Entries taken from a collection
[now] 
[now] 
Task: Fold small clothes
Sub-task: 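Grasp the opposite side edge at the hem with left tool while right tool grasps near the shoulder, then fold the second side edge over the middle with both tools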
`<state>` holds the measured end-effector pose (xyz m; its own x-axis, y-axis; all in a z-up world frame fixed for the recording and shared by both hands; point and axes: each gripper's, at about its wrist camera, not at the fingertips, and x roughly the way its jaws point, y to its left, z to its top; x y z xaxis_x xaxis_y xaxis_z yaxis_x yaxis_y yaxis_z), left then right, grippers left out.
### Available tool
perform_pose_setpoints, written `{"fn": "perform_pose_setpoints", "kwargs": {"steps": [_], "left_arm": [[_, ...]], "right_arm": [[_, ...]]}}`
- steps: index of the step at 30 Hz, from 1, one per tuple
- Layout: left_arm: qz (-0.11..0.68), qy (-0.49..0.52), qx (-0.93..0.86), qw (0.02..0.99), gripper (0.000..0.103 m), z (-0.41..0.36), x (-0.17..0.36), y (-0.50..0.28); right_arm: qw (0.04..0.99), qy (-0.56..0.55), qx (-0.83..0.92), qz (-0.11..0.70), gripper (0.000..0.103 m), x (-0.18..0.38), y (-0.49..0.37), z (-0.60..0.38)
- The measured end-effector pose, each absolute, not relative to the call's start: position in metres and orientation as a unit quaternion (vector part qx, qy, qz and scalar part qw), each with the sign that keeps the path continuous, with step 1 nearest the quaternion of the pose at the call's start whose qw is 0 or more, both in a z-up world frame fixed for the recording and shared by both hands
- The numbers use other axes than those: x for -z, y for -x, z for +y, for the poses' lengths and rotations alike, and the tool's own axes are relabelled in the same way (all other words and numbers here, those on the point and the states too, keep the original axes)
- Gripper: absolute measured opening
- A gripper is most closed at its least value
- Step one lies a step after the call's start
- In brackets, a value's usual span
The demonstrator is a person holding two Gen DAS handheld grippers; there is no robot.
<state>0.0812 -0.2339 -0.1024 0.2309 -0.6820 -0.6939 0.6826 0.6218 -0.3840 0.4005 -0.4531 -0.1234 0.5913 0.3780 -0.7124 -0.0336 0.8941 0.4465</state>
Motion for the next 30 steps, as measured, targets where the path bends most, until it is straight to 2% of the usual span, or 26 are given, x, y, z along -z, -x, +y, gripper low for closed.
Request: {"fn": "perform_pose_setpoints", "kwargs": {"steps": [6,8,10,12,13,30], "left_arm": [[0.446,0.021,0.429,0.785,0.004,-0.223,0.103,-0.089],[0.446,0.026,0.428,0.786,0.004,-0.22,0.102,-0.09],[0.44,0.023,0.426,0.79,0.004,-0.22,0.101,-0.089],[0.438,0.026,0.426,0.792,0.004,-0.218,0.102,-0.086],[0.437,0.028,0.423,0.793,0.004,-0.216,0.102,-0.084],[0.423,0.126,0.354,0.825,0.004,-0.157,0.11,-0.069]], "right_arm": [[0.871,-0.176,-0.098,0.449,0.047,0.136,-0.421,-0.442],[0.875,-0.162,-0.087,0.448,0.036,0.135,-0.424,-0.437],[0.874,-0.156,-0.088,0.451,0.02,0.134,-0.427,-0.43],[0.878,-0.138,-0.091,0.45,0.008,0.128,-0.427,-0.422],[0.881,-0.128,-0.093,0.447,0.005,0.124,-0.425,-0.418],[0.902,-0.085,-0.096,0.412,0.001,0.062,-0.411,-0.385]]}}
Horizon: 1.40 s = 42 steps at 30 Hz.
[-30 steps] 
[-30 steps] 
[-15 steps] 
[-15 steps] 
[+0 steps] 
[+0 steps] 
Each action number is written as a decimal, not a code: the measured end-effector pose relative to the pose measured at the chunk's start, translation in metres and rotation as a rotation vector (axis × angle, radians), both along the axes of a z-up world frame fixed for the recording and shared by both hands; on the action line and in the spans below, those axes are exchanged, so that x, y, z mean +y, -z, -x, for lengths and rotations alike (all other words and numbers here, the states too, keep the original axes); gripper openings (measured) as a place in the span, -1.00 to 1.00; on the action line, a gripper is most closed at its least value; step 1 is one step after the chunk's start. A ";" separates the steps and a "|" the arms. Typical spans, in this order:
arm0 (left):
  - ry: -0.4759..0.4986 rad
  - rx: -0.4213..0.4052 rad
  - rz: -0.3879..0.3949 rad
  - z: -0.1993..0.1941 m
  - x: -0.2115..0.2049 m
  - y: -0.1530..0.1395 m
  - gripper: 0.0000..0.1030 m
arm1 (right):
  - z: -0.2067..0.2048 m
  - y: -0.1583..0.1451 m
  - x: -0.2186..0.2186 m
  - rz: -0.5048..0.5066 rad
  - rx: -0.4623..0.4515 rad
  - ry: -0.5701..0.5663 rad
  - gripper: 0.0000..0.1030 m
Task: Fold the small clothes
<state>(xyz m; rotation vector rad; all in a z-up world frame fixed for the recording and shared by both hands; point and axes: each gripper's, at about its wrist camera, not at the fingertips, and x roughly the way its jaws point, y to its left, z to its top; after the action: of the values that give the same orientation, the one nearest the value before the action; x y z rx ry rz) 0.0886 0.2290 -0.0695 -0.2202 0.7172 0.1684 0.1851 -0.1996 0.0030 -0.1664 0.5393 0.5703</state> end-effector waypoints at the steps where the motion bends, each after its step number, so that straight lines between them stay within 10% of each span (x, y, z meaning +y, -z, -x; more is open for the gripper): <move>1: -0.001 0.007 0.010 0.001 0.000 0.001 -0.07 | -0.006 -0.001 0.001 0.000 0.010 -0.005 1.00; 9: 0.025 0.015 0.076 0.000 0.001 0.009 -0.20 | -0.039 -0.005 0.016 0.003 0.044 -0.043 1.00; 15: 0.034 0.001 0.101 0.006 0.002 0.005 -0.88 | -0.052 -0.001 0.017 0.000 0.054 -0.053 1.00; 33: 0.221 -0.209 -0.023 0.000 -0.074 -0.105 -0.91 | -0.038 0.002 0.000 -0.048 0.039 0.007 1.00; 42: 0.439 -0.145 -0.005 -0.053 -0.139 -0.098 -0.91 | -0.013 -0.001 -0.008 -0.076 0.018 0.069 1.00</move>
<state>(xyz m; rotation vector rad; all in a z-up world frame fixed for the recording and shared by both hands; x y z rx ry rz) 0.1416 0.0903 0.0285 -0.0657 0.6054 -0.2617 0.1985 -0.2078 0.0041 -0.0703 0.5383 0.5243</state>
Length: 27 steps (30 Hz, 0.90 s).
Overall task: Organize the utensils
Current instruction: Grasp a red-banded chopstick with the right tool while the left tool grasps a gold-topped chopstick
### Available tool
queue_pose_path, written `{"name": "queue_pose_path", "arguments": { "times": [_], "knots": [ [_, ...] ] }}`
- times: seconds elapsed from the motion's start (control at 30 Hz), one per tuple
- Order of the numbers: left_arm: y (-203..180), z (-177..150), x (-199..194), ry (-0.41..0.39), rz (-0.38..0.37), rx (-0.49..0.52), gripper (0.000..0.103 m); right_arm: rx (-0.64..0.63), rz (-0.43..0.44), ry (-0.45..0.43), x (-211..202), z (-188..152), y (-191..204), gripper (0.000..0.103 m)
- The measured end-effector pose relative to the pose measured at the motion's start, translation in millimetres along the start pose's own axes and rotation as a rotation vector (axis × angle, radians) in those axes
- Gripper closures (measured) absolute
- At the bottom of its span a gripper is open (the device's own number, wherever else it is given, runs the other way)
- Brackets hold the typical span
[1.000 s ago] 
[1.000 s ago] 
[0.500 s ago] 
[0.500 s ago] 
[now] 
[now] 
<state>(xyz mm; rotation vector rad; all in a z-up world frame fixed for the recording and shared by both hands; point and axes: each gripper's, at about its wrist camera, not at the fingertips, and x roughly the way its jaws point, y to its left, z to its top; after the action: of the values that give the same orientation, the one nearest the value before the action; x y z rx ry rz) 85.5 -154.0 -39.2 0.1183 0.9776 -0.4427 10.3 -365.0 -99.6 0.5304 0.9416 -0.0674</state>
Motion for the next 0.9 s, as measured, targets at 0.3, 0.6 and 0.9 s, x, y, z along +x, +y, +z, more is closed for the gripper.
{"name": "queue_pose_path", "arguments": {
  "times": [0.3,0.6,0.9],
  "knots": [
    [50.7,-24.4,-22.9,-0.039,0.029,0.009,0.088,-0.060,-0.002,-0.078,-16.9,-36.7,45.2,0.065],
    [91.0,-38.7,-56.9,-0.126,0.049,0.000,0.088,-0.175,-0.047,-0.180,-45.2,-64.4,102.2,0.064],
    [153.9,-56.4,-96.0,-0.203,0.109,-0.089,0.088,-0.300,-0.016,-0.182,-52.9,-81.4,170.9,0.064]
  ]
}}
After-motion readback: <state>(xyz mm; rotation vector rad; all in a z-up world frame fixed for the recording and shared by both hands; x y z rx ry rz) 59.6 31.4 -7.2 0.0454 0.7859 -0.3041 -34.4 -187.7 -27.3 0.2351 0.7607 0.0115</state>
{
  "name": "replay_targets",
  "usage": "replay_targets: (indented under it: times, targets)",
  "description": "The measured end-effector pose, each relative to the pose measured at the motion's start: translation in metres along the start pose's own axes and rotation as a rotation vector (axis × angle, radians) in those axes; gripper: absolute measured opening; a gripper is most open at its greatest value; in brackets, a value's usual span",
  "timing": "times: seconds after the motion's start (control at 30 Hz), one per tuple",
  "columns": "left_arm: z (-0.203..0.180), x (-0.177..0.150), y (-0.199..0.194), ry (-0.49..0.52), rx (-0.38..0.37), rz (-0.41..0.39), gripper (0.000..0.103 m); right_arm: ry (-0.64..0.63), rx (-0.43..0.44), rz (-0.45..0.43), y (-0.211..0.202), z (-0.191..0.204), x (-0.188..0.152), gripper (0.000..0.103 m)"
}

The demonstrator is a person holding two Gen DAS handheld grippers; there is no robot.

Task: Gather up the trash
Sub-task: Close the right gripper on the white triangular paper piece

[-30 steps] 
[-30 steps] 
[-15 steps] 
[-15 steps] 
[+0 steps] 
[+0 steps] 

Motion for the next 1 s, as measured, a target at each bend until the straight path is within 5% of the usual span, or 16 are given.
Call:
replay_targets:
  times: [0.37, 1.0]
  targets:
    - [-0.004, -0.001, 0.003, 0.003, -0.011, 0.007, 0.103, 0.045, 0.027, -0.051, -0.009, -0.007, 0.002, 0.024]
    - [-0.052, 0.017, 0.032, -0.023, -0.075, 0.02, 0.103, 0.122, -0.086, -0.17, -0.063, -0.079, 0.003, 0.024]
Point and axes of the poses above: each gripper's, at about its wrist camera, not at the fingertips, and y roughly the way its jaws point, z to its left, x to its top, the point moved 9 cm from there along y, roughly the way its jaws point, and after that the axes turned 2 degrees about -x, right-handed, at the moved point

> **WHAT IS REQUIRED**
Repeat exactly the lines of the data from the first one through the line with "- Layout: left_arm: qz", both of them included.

> **RESPONSE TO THIS TASK**
[now] 
[now] 
Task: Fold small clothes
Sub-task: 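Grasp the opposite side edge at the hem with left tool while right tool grasps near the shoulder, then fold the second side edge over the middle with both tools
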`<state>` holds the measured end-effector pose (xyz m; its own x-axis, y-axis; all in a z-up world frame fixed for the recording and shared by both hands; point and axes: each gripper's, at about its wrist camera, not at the fingertips, and x roughly the way its jaws point, y to its left, z to its top; x y z xaxis_x xaxis_y xaxis_z yaxis_x yaxis_y yaxis_z), left then right, grippers left out.
### Available tool
perform_pose_setpoints, written `{"fn": "perform_pose_setpoints", "kwargs": {"steps": [_], "left_arm": [[_, ...]], "right_arm": [[_, ...]]}}`
- steps: index of the step at 30 Hz, from 1, one per tuple
- Layout: left_arm: qz (-0.11..0.68), qy (-0.49..0.52), qx (-0.93..0.86), qw (0.02..0.99), gripper (0.000..0.103 m), z (-0.41..0.36), x (-0.17..0.36), y (-0.50..0.28); right_arm: qw (0.04..0.99), qy (-0.56..0.55), qx (-0.83..0.92), qz (-0.11..0.70), gripper (0.000..0.103 m), x (-0.18..0.38), y (-0.49..0.37), z (-0.60..0.38)

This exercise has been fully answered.